Would you dare to change HashMap implementation?

November 6, 2013 by Nikita Salnikov-Tarnovski

There are bold engineers working for the Oracle nowadays. I came to this conclusion when trying to nail down a Heisenbug yesterday. Not too surprisingly, the bug seemed to disappear when I was trying to find the solution. Several hours later, the “Heisen”-part of the bug was removed, when the problem was traced down to minor differences between the JDK7 updates.

But back to the bravery claim. In order to understand the case I am describing I extracted it into a really simple test snippet for you to try out:

class OOM {
	public static void main(String[] args) {
		java.util.Map m = new java.util.HashMap(10_000_000);
	}
}

Now when I launch the class on my 64bit Mac OS X with the JDK7u40 or later:

my:tmp user$ /path-to/jdk1.7.0_40/bin/java -Xmx96m OOM
my:tmp user$

You see the command prompt returning and the JVM successfully completing its job. Now, launch the same class with JDKu25 or earlier:

my:tmp user$ /path-to/jdk1.7.0_25/bin/java -Xmx96m OOM
Exception in thread "main" java.lang.OutOfMemoryError: Java heap space
    at java.util.HashMap.(HashMap.java:283)
    at java.util.HashMap.(HashMap.java:297)
    at OOM.main(OOM.java:3)

And you see a different result. Initializing a HashMap with 100M entries fails to allocate enough resources in our ~100m heap and the JVM exits with an OutOfMemoryError being thrown.

Source of the HashMap is clearly the #1 suspect in this case. And indeed, when you compare the source code of the JDK 7u25 to the next release (named u40, kudos for naming!), you see a significant difference. The Hashmap(initialCapacity, loadFactor) constructor now ignores your will to construct a HashMap with the initial size being equal to initialCapacity. Instead, you see the underlying array being allocated lazily only when the first put() method is called on the map.

A seemingly very reasonable change – JVM is lazy by nature in different aspects, so why not postpone the allocation of large data structures until the need for such allocation becomes imminent. So in that sense a good call.
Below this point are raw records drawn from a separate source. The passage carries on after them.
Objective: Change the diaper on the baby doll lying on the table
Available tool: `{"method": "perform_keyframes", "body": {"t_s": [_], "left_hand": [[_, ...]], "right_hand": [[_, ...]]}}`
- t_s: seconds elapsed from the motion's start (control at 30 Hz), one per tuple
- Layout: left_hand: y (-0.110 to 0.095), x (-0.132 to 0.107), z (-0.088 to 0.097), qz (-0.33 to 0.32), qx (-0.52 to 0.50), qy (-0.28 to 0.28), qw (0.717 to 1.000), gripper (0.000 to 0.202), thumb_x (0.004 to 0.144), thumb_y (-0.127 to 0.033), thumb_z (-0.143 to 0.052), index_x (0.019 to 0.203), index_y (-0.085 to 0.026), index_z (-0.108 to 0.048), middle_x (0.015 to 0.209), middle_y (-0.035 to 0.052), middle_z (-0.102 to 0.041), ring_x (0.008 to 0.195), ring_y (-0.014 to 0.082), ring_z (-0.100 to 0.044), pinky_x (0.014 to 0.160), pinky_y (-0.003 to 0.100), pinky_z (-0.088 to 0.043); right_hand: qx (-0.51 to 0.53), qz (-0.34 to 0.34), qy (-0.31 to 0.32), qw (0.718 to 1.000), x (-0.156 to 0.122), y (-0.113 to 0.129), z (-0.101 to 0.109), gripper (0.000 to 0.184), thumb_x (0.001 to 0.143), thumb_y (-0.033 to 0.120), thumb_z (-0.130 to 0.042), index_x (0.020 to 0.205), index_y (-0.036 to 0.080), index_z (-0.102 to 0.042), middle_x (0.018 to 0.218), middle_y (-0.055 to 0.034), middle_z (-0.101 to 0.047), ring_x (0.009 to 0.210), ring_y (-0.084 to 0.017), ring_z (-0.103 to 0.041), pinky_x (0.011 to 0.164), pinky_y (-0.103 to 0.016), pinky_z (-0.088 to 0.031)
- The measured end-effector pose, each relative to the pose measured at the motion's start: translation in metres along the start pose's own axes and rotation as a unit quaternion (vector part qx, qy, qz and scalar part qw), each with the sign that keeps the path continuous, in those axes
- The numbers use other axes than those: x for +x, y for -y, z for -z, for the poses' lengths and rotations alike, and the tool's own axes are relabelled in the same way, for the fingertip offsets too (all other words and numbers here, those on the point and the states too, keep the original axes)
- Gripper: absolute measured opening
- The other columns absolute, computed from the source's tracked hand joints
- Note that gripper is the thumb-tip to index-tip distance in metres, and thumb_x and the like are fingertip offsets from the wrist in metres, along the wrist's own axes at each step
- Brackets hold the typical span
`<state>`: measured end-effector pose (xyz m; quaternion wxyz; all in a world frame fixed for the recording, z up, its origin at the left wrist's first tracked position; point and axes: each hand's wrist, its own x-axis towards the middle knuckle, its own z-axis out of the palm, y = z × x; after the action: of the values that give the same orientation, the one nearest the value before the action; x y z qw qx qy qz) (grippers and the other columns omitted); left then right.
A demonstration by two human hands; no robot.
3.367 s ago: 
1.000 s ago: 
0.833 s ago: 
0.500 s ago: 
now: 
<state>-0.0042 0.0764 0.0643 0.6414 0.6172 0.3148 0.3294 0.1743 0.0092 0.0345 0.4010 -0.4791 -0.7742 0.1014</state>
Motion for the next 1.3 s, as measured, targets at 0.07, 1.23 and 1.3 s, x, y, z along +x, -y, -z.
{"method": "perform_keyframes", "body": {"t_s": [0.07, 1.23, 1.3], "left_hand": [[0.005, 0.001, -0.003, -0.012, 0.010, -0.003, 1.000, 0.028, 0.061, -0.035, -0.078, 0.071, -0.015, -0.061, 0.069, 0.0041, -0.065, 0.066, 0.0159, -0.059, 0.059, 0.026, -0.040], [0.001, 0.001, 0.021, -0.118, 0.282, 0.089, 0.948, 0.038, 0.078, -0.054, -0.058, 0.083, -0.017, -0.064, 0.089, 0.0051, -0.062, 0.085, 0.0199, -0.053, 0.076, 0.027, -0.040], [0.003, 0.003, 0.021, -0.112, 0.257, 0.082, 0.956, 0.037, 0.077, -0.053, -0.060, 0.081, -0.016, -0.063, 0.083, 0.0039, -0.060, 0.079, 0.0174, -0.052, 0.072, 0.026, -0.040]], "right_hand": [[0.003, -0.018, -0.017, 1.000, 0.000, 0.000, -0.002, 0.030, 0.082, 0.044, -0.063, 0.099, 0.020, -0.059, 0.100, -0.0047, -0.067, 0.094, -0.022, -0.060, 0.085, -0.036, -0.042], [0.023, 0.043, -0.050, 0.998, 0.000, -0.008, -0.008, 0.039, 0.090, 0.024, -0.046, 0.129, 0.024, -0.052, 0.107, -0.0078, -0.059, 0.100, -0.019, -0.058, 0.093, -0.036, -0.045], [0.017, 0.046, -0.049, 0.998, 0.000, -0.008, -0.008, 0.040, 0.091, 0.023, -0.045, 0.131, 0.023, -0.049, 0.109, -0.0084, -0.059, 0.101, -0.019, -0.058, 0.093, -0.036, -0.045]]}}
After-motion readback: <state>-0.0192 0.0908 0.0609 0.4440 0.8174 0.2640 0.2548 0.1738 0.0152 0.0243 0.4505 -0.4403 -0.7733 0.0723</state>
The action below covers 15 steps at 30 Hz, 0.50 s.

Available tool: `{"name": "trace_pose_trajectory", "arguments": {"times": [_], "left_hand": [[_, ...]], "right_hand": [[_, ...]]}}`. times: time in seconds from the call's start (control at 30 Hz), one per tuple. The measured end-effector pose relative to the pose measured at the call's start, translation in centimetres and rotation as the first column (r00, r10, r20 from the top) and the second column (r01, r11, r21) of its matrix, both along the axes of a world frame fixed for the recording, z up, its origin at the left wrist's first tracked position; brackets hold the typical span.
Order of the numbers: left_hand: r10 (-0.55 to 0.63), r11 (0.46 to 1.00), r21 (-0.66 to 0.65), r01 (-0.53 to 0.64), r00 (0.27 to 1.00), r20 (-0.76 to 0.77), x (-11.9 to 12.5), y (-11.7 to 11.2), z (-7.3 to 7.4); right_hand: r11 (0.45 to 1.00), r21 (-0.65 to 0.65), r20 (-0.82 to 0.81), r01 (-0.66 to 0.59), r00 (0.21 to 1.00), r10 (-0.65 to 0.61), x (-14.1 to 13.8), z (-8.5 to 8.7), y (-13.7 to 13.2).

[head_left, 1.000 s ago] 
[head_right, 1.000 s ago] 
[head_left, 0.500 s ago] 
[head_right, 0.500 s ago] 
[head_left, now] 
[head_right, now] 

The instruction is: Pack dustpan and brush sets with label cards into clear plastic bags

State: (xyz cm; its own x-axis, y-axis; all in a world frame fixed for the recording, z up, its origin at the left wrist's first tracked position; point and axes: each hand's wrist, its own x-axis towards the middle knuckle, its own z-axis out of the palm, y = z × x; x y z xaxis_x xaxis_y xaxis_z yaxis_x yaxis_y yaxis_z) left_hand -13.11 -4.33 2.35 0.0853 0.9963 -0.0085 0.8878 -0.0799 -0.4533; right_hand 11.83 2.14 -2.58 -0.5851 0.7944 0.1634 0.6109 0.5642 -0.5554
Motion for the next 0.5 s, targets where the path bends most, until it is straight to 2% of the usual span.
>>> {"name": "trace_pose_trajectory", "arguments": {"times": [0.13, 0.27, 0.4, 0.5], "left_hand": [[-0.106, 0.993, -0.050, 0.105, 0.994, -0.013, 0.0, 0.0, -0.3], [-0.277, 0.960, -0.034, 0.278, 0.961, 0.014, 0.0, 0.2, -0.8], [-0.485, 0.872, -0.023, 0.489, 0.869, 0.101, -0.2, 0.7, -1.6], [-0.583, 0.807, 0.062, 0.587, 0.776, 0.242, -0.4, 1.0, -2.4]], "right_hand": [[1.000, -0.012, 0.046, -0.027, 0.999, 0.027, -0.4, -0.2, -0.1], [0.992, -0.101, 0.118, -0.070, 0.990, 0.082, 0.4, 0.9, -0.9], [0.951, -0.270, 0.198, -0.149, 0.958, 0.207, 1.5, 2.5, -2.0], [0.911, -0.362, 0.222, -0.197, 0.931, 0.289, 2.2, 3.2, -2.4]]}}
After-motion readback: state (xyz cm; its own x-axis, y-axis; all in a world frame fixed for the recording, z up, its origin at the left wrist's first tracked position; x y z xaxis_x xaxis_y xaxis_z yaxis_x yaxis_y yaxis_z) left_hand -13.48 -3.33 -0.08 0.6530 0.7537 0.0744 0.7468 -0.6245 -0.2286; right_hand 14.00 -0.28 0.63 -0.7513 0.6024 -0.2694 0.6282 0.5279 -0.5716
In the sense that a particular application was performing tricks via reflection and directly accessing the internal structures of the Map implementations – maybe not. But again, one should not bypass the API and start being clever, so maybe the particular developer is now a bit more convinced that each newly found concept is not applicable everywhere.

Would you have made the change yourself if you were the API developer? I am not convinced I would have had the guts, knowing that there has to be around bazillion apps out there depending on all kind of weird aspects of the implementation. But I do vote for reasonable changes within the JDK and can count this one definitely among the good ones.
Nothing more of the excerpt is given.